Paul Eames Sports Complex
- Interactive map of Paul Eames Sports Complex
- Location: Ball Park Lane Albany, Georgia
- Coordinates: 31°36′03″N 84°07′48″W﻿ / ﻿31.600944°N 84.129878°W
- Owner: City of Albany, Georgia
- Operator: City of Albany, Georgia
- Capacity: 3,000

Construction
- Opened: 1993
- Cost: $4.5 million

Tenants
- South Georgia Peanuts (SCL) (2007) South Georgia Waves (SAL) (2002) Albany Alligators (AAA) (2001) Albany Polecats (SAL) (1992-1995) Albany Quails (PL) (2010)

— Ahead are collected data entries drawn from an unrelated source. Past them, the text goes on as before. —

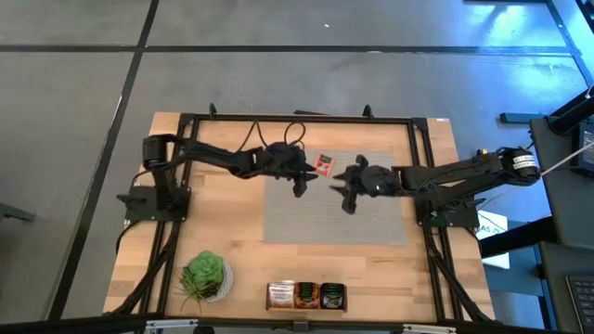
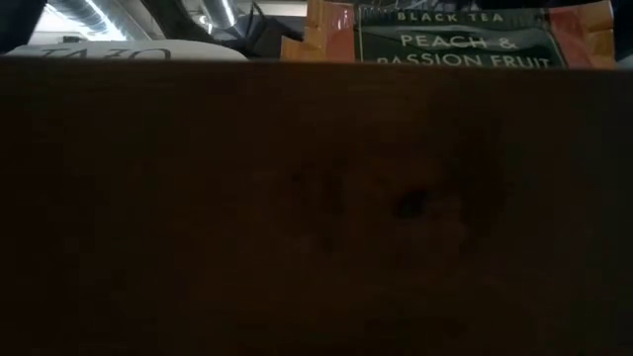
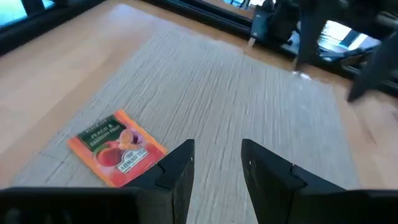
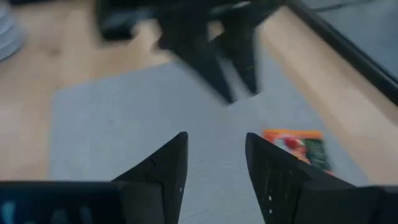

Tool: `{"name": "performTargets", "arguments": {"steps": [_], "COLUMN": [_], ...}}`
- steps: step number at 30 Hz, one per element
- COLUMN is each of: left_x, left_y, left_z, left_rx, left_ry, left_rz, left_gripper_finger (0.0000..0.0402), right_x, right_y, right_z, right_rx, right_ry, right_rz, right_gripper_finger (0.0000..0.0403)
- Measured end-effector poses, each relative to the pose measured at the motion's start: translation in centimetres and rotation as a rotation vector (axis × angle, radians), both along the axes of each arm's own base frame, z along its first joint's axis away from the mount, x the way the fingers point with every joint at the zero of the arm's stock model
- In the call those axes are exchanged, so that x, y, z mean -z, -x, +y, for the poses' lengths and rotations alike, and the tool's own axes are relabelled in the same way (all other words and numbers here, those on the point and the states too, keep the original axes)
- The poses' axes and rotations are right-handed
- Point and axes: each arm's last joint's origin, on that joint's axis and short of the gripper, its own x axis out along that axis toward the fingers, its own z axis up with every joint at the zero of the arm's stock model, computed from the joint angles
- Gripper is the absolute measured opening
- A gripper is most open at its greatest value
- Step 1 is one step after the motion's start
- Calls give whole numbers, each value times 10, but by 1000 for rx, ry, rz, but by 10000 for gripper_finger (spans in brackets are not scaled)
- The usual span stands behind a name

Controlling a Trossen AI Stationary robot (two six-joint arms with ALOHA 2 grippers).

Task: Pick & Place Tea
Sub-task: Put the orange tea bag into the middle section of the wooden organizer

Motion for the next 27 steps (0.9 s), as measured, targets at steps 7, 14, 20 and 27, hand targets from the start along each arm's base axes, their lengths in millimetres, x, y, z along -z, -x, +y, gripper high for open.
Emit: {"name": "performTargets", "arguments": {"steps": [7, 14, 20, 27], "left_x": [36, 54, 61, 62], "left_y": [-13, -25, -27, -25], "left_z": [13, 22, 26, 31], "left_rx": [-88, -114, -195, -255], "left_ry": [1, 12, -27, -54], "left_rz": [57, 95, 166, 186], "left_gripper_finger": [113, 93, 76, 64], "right_x": [3, 26, 45, 58], "right_y": [4, 6, 0, -4], "right_z": [-53, -97, -117, -128], "right_rx": [225, 256, 298, 298], "right_ry": [-126, -245, -232, -323], "right_rz": [-18, 51, 57, 36], "right_gripper_finger": [162, 162, 162, 162]}}
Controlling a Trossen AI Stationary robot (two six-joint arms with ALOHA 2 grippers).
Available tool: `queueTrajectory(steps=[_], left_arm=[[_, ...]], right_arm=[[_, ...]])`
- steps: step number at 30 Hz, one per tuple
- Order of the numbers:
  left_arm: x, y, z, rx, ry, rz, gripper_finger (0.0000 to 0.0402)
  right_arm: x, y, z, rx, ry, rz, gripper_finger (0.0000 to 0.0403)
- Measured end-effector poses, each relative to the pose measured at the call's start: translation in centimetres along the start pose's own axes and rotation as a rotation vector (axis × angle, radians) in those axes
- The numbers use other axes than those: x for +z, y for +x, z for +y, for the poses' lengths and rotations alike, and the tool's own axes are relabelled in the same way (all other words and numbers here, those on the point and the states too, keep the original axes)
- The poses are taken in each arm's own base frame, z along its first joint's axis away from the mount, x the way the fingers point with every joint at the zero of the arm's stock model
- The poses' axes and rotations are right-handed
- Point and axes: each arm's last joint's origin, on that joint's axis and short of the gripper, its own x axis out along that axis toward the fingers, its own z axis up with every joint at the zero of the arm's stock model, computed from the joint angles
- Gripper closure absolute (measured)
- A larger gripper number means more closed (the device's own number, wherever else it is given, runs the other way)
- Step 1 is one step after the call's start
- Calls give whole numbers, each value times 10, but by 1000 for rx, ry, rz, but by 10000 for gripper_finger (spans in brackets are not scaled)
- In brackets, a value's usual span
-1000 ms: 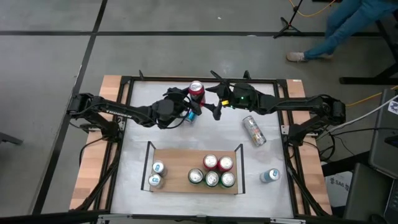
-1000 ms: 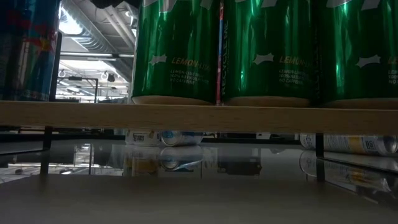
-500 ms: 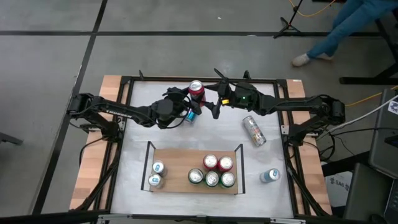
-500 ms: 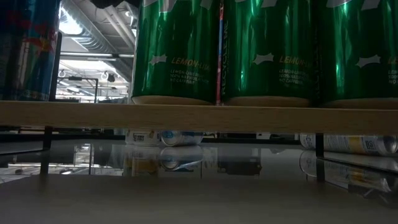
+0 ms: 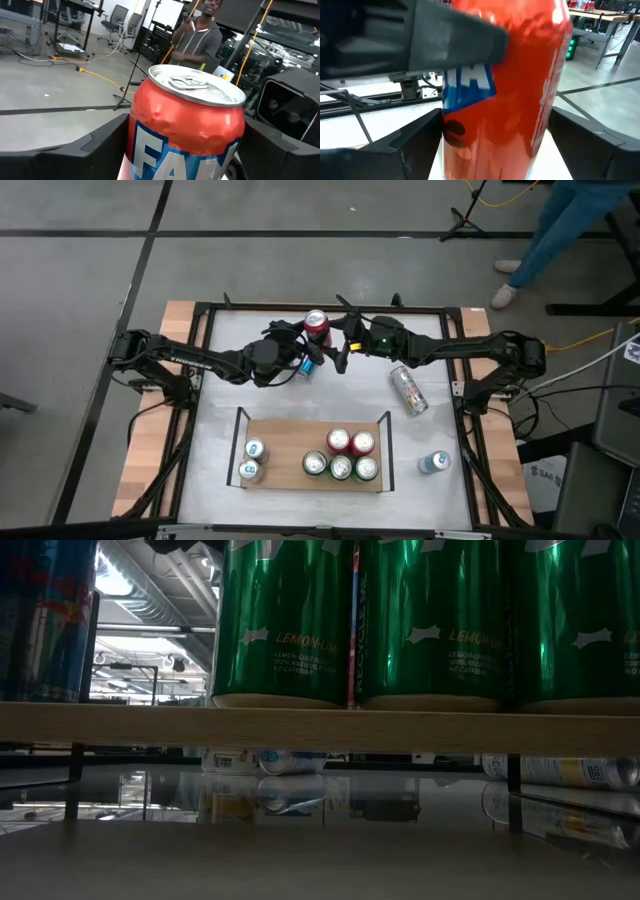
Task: Place canned beverage on shelf
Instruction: Put the red soda can on the shelf aligned with the other red soda can
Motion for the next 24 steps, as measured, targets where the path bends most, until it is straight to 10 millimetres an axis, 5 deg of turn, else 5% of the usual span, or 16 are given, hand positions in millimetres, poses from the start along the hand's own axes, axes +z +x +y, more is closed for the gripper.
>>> queueTrajectory(steps=[24], left_arm=[[-1,-1,-2,-25,-19,14,99]], right_arm=[[-2,2,0,10,-6,3,56]])
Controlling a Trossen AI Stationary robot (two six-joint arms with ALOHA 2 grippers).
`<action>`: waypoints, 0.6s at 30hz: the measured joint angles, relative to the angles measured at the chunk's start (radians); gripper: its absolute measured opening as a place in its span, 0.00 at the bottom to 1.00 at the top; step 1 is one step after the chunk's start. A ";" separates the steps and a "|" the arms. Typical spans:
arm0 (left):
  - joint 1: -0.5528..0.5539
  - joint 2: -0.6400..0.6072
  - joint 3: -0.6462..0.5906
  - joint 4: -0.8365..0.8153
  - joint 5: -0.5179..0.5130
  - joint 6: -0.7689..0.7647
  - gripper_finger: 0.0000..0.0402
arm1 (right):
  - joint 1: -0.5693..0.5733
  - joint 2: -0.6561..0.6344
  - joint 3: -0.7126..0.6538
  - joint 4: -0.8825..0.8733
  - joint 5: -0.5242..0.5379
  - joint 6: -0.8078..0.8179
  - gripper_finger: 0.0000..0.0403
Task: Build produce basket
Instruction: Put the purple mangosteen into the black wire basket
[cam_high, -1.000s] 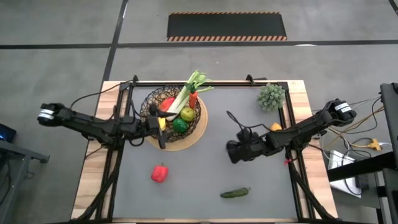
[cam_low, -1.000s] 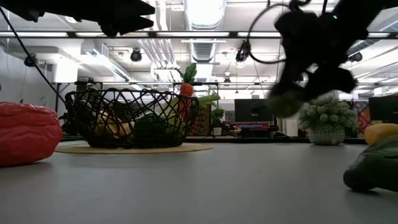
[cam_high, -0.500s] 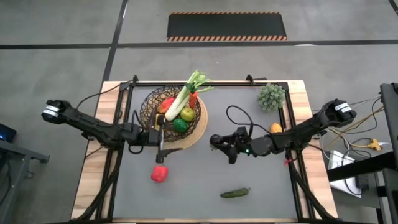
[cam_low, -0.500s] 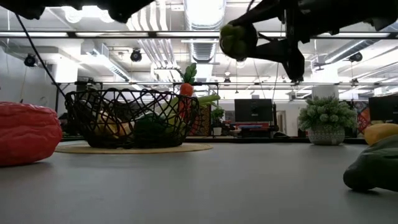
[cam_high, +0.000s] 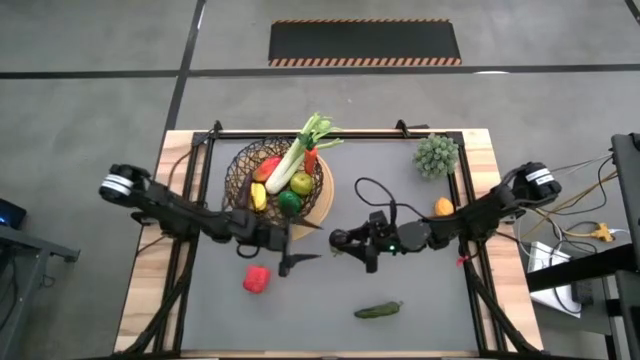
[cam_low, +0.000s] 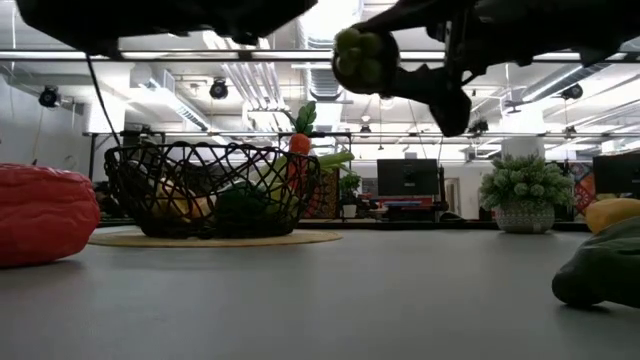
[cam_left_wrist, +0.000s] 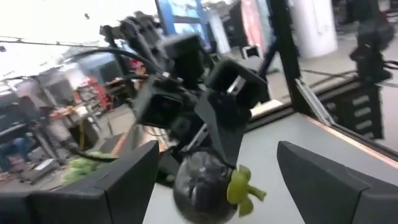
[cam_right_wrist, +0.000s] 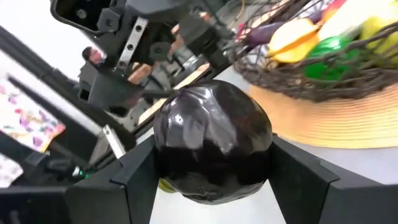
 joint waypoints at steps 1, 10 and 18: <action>0.004 0.026 0.015 0.001 0.021 -0.002 0.76 | -0.004 0.010 0.010 -0.002 -0.016 -0.008 0.60; 0.018 0.115 0.059 -0.044 0.132 -0.069 0.76 | -0.020 0.048 0.059 -0.008 -0.104 -0.037 0.60; 0.028 0.114 0.055 -0.038 0.109 -0.082 0.76 | -0.021 0.050 0.060 -0.005 -0.112 -0.041 0.60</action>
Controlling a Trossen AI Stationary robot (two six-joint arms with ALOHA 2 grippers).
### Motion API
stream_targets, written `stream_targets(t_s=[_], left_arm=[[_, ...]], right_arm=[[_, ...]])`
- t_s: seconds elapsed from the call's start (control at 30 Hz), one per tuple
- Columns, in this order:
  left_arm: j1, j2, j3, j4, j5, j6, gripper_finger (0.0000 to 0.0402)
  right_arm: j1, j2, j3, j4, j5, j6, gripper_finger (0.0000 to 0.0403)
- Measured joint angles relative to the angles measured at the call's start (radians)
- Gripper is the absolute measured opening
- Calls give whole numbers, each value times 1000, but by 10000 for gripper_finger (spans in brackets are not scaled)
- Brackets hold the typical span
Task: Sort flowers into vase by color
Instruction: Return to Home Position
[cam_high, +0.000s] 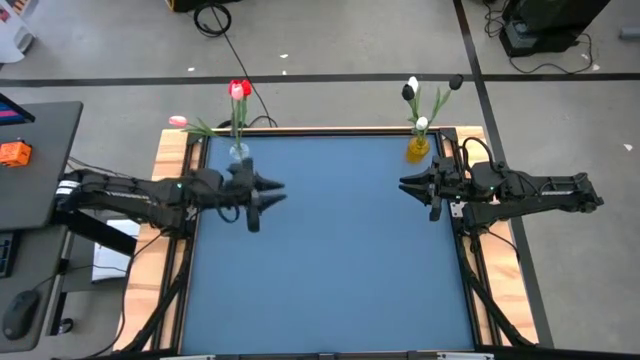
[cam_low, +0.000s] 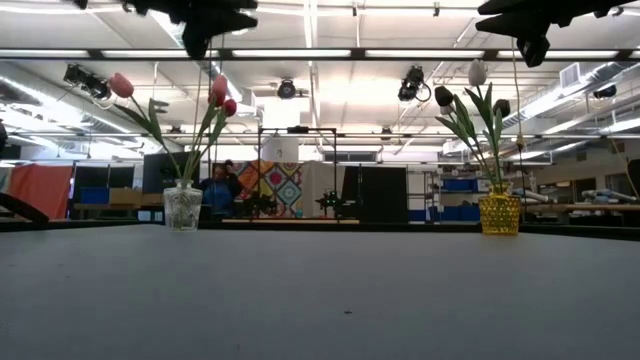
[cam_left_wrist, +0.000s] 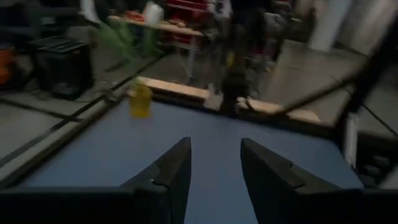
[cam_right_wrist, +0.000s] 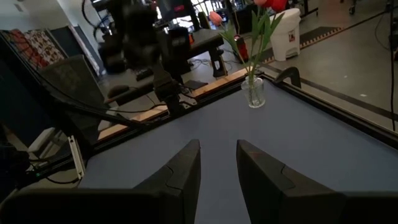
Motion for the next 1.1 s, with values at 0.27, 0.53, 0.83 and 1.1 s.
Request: stream_targets(t_s=[0.27,0.53,0.83,1.1], left_arm=[[-15,-30,-326,475,233,-88,78],[-48,-170,-367,347,336,-14,7],[-71,-337,-378,316,328,89,4],[-104,-543,-613,414,342,42,3]], right_arm=[[0,0,0,0,0,0,113],[0,0,0,1,0,0,113],[0,0,0,2,0,0,113],[0,0,0,4,0,0,113]])
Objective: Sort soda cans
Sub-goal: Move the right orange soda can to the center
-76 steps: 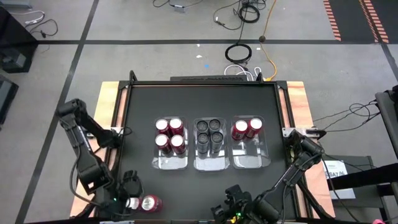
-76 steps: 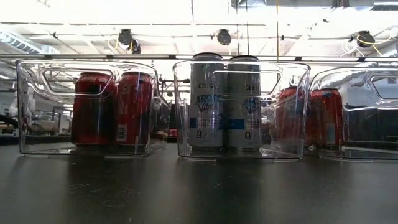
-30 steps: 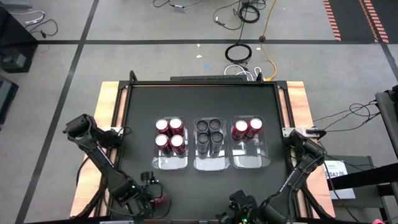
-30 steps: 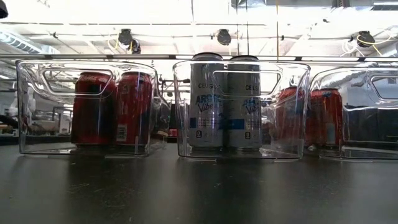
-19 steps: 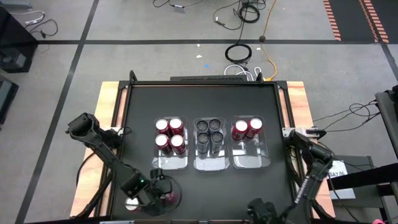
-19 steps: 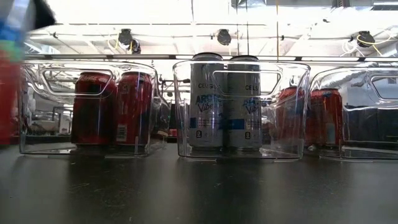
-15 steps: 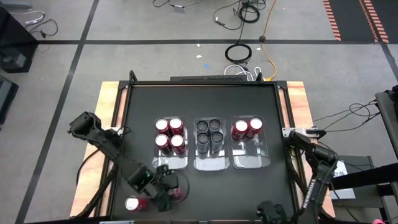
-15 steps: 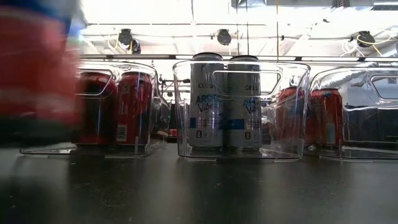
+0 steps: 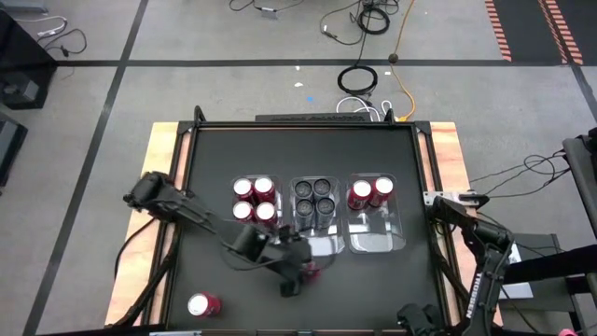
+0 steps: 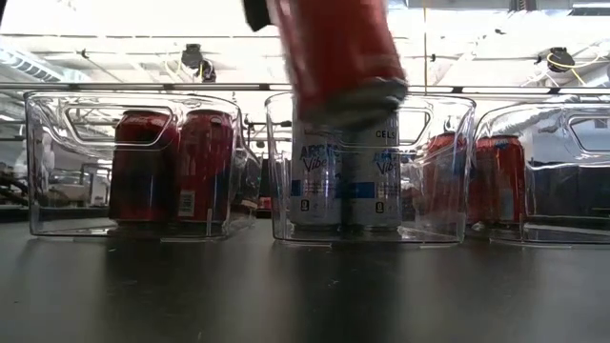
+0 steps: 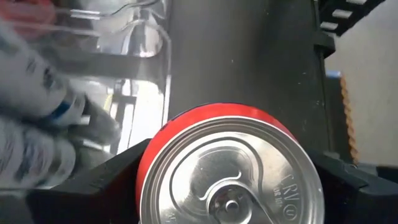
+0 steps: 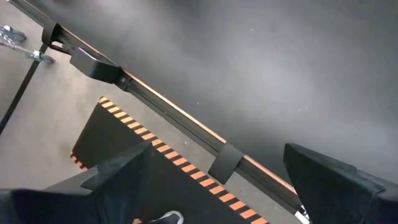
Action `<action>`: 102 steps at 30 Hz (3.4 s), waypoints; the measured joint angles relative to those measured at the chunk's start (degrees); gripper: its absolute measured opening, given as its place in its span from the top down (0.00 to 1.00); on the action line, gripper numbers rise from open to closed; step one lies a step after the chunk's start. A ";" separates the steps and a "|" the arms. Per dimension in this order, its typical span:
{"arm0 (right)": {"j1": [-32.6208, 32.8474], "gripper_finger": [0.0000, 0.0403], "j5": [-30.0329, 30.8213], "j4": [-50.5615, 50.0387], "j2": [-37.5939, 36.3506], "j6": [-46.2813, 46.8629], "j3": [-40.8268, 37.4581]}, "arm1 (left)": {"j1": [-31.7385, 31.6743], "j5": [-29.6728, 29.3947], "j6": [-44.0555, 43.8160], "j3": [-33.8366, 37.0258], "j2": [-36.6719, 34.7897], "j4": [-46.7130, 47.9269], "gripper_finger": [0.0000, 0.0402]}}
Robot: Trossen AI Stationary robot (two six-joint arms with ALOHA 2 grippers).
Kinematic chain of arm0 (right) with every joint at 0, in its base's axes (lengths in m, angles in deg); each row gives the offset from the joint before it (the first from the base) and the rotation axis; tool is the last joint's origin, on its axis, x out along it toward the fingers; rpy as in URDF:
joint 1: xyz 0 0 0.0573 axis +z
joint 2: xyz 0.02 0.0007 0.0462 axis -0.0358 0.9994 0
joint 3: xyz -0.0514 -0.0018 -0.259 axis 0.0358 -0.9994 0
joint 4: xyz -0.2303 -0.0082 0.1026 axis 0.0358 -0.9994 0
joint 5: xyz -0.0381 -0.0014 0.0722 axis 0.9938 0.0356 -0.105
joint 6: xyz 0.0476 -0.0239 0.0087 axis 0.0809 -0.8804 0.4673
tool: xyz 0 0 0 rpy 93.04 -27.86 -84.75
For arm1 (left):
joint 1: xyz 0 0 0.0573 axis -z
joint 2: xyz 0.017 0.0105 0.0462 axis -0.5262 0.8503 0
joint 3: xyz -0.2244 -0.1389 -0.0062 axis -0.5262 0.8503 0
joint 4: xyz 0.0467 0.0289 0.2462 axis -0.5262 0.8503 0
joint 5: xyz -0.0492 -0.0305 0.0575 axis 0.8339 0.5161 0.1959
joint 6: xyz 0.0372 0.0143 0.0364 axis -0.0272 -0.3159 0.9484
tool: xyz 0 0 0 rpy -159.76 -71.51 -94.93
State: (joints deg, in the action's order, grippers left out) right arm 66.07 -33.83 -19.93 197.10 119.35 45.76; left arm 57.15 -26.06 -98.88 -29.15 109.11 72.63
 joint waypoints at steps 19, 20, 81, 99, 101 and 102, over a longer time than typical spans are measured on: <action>2.24 0.12 -0.11 -0.17 0.00 -0.87 0.00 | -5.16 5.94 3.80 -26.39 21.51 11.45 0.19; 2.46 0.12 -0.09 -0.19 0.00 -0.87 0.00 | -5.30 6.02 2.52 -26.41 21.66 11.42 0.19; 4.43 0.12 -0.17 -4.43 -0.02 -2.40 0.00 | -4.16 6.08 -2.84 -28.14 23.24 11.09 0.19; 4.75 0.12 -0.20 -4.43 -0.04 -2.40 0.00 | -3.94 7.12 -2.91 -26.33 23.85 10.35 0.13; 4.76 0.12 -0.20 -4.43 -0.04 -2.40 -0.02 | -3.95 7.43 -2.92 -26.33 23.82 10.21 0.08; 4.76 0.12 -0.22 -4.43 -0.04 -2.40 0.00 | -3.93 7.43 -2.90 -26.33 23.82 10.16 0.07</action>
State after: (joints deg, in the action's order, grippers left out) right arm 70.83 -34.05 -24.36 197.06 116.94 45.76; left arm 53.22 -18.63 -101.78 -55.48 132.93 82.79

= Paul Eames Sports Complex =

Baseball stadium in Albany, Georgia

The Paul Eames Sports Complex is a minor league baseball stadium, located in Albany, Georgia. The stadium was the home of the South Georgia Peanuts, of the South Coast League, prior to the folding of the league in 2008. It was also the home of the Albany Polecats, the Albany Alligators, and the South Georgia Waves, who later moved to Columbus, Georgia to become the Columbus Catfish. The complex was known as Polecat Park when the Polecats team played there.

The Colorado Silver Bullets, an all-female professional baseball team, played a number of games at the complex as a "home team" in the 1995 and 1996 seasons.